Code examples in this document are provided under the Apache License 2.0 unless explicitly stated otherwise. Test vectors, where present, are dedicated to the public domain under CC0 1.0.
0. Overview
ENC/PEL-PROGRAM-DAG/1 defines the canonical binary encoding of the Program structure defined in PEL/PROGRAM-DAG/1:
Program {
nodes: list<Node>
roots: list<RootRef>
}
and its sub-structures:
OperationIdDagInputExternal,DagInputNode,DagInputNodeRootRef
This encoding:
- is injective with respect to the logical
Programmodel — distinct Programs → distinct byte strings under this profile, - is stable and deterministic across implementations and time,
- is streaming-friendly — encoders and decoders can operate in a single forward pass,
- fixes a canonical topological ordering for
nodes(matching the scheme spec).
The result is used as the payload (Artifact.bytes) of Program Artifacts for the PEL/PROGRAM-DAG/1 scheme, with:
Artifact.type_tag = TYPE_TAG_PEL_PROGRAM_DAG_1
Artifact.bytes = ProgramBytes
Identity of Program Artifacts is then derived via HASH/ASL1 over ArtifactBytes as usual.
1. Scope & Layering
1.1 Purpose
This specification defines:
-
The concrete binary layout of:
ProgramBytesNodeBytesDagInputBytesRootRefBytesOperationIdBytes
-
Canonicalization rules:
- Node ordering (canonical topological order),
- fixed field ordering,
- integer widths and encodings.
It does not define:
- The logical semantics of Programs (DAG evaluation, error statuses, etc.) — those are in
PEL/PROGRAM-DAG/1andPEL/1-CORE. - The ASL/1
ArtifactorReferencelayouts — those are inASL/1-COREandENC/ASL1-CORE. - How Programs are used in store-backed execution — that belongs to
PEL/1-SURF.
1.2 Layering constraints
In line with SUBSTRATE/STACK-OVERVIEW:
-
ENC/PEL-PROGRAM-DAG/1is a scheme-specific encoding profile. -
It MUST NOT redefine:
Artifact,TypeTag,Reference, orHashId(fromASL/1-CORE),- the logical
Program/Node/DagInput/RootRefmodel (fromPEL/PROGRAM-DAG/1).
-
It is storage-neutral and policy-neutral.
-
It defines exactly one canonical encoding for
Programvalues for this scheme under the profile IDPEL_ENC_PROGRAM_DAG_V1.
2. Conventions
RFC 2119 terms (MUST, SHOULD, MAY, etc.) are normative.
2.1 Integer encodings
All multi-byte integers are encoded as big-endian (network byte order), as in ENC/ASL1-CORE:
u8— 1 byteu16— 2 bytesu32— 4 bytesu64— 8 bytes
Only fixed-width integers are used in this specification.
2.2 Utf8String
This specification defines a canonical Utf8String encoding:
Utf8String = length (u32) || bytes[0..length-1]
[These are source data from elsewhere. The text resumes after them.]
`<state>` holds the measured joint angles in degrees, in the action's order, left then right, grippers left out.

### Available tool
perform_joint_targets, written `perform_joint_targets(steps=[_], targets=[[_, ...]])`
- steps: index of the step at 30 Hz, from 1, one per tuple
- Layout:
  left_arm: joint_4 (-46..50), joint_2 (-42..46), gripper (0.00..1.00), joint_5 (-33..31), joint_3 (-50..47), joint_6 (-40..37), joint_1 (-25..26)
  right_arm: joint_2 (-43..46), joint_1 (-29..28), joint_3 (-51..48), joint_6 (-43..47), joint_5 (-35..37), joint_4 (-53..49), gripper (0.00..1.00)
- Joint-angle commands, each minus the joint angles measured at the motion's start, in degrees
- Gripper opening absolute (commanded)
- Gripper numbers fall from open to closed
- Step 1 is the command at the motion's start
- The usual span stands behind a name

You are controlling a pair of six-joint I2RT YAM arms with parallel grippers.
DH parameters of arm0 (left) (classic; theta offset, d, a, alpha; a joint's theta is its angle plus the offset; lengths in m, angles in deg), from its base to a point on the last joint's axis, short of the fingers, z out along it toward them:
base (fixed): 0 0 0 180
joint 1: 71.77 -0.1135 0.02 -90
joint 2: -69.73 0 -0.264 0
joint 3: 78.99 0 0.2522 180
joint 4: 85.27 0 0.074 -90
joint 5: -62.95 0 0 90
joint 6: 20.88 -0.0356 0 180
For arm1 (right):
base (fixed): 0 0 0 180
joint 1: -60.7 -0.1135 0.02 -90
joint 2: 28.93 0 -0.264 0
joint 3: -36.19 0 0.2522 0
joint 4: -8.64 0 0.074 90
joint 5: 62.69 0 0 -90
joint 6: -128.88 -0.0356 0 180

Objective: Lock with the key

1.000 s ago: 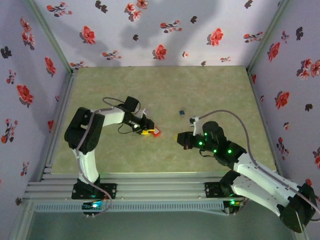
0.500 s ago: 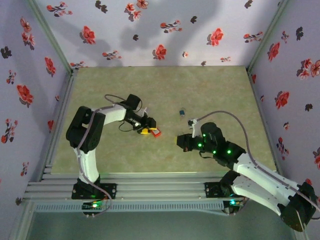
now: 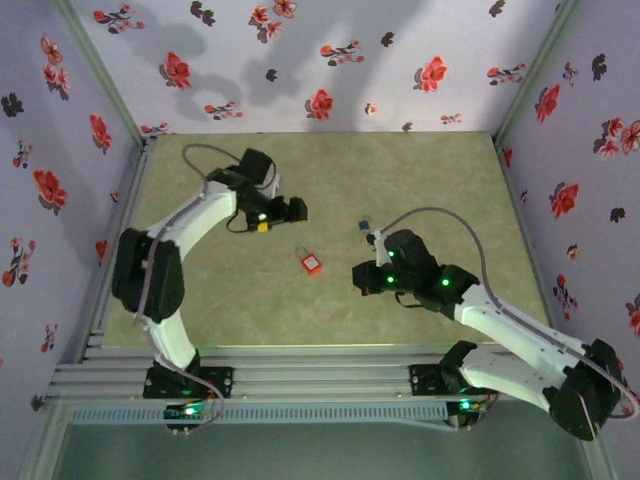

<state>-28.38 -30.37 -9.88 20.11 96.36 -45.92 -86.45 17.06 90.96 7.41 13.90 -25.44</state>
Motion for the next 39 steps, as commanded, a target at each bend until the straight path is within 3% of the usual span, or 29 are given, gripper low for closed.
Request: perform_joint_targets(steps=[1,7,12,20,26,31,39], targets=[[6.1,7.32,1.0,-12.39,5.19,-3.57,-0.35,-4.8,-0.39,3.89,3.42,2.94,-4.18,0.0],[-5.92,19.4,1.0,-33.43,-3.02,-3.1,-0.68,-13.58,-0.46,11.59,6.44,9.26,-8.12,0.0],[-19.54,26.44,1.0,-34.42,-15.62,-4.3,-1.13,-21.47,-0.25,16.94,8.48,11.91,-8.82,0.0],[-22.0,31.87,1.0,-34.75,-23.69,-1.82,-6.59,-35.18,-0.22,27.17,12.83,12.87,-12.16,0.0],[-21.56,34.84,1.0,-40.56,-25.17,-3.77,-6.27,-44.96,-0.21,36.15,17.23,13.97,-18.08,0.0],[-20.23,36.06,1.0,-52.63,-25.47,-5.5,-3.65,-49.6,-0.18,39.05,18.65,13.39,-18.91,0.0],[-27.76,41.35,1.0,-55.89,-31.19,-8.16,-2.9,-54.76,-0.13,40.78,21.95,12.75,-17.23,0.0]])
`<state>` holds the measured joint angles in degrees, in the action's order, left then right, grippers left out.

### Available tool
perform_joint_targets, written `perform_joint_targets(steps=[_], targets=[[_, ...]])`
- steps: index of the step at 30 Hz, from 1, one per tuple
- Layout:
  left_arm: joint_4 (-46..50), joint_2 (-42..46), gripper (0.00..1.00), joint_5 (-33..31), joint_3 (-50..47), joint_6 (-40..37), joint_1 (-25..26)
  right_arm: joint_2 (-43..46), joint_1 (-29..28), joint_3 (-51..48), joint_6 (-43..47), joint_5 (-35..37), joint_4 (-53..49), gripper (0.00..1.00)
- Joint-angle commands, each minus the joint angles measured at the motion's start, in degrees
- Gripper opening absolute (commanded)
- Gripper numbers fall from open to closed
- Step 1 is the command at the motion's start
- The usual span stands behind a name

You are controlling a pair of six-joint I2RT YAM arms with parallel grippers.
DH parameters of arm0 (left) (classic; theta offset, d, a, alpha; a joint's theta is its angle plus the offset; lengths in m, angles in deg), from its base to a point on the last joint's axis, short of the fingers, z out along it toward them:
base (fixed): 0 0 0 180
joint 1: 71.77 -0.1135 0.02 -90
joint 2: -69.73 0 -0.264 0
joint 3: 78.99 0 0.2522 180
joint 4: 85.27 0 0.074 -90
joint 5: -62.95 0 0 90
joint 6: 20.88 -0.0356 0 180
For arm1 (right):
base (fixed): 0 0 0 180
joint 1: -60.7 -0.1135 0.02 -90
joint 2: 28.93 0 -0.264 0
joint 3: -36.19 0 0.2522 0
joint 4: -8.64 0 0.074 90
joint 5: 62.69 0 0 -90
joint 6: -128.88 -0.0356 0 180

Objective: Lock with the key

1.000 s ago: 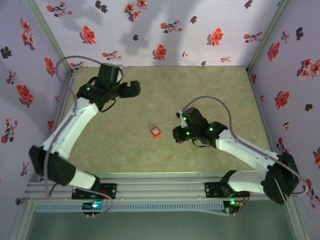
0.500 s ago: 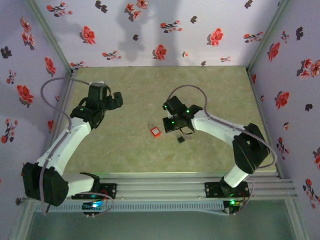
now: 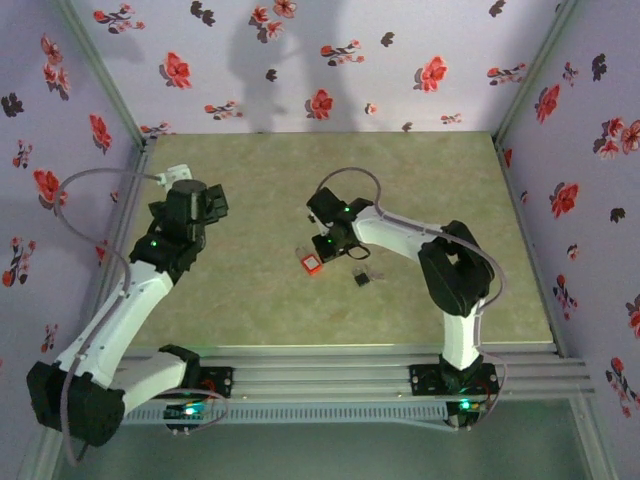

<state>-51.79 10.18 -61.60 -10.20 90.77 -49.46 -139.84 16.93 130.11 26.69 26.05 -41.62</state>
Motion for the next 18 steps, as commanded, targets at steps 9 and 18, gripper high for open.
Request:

lengthis the number of bytes of UTF-8 data.lengthMAY be zero.- Decoders MUST validate that the byte sequence is well-formed UTF-8.
- There is no padding or terminator.
All strings in this profile (OperationId.name) are encoded as Utf8String.
2.3 Parameter bytes
For operation parameters, this profile uses a compact ParamsBytes encoding:
ParamsBytes = length (u32) || bytes[0..length-1]
bytesis an opaque blob whose interpretation is defined per operation in the operation registry.lengthMAY be zero (empty params).
This differs from the general
OctetStringencoding (which usesu64length and is defined inENC/ASL1-CORE). Usingu32length here is acceptable because this structure lives inside the Program Artifact payload, not as an ASL/1 top-level value.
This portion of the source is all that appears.